You assumed bad faith.
You demonstrated bad faith.
46. Quote the alleged time or times before "shitting fit" I did that. Because I haven't said a single bad faith thing here ever--it wouldn't serve any purpose to say things I don't believe.
You assumed ignorance of obvious facts (like you kept telling my group isn't representative of all groups after I wrote that myself about 20 times),
You keep saying this. I'm not sure where you're getting it. I did say that because your rule worked for your group doesn't mean it works for any other group. That doesn't mean your group is representative; it's actually pretty much the opposite.
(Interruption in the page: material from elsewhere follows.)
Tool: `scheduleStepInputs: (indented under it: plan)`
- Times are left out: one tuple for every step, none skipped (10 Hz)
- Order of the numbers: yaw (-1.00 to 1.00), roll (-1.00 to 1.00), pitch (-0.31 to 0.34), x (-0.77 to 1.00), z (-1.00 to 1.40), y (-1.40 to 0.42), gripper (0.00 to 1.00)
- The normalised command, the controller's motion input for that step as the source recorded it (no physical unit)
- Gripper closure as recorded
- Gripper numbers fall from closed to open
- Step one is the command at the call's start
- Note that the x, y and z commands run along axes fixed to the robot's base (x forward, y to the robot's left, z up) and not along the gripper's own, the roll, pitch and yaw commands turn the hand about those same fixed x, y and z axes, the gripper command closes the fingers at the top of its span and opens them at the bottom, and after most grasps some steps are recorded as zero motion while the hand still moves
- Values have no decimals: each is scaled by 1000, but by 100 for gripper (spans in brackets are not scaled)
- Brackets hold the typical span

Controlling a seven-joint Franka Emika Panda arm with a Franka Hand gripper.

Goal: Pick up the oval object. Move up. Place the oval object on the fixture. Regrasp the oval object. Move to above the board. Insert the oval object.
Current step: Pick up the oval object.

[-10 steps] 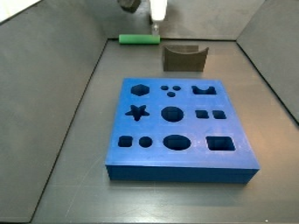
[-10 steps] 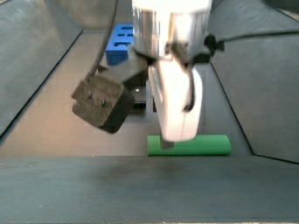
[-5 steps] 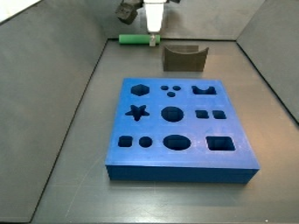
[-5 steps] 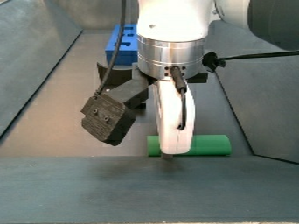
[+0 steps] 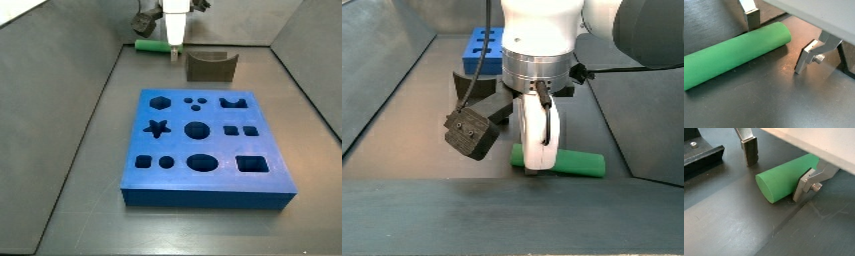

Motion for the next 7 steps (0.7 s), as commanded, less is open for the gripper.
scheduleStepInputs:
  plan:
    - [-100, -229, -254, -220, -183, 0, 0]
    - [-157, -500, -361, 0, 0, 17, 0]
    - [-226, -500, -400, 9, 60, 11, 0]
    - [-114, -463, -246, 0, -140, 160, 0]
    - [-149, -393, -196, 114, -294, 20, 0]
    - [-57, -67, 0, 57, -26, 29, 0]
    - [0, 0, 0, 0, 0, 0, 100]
Your group might well be exceptional.
47. WHY did you assume I needed to be told this very basic fact when I've maintained it since my first post on this subject all those months ago? (This is the 4th time I've asked you this question) And why are you reiterating it again now?
you didn't answer questions when asked,
You've ignored plenty of my questions,
48. Quote me doing that to you. Find the question I didn't answer, pre-"shitting fit" (when you lost the right to complain). If I didn't answer it, it was a mistake and I'll answer it now if you need the answer.
and answers,
ignoring an answer is not a fault unless the person again later begs the same question that was an answer to.

49. If you believe I ever did that to you: quote me.
and you often seem to mistake some of the statements you've made as asking questions when they really aren't.
That isn't an ethical fault.
you didn't ask questions instead of assuming insulting things,
I did quote you a lot and base what I said on the quotes of the things you actually said. I assumed that since you said them you meant them. Why do you think people need to contact you for clarification regarding what you post?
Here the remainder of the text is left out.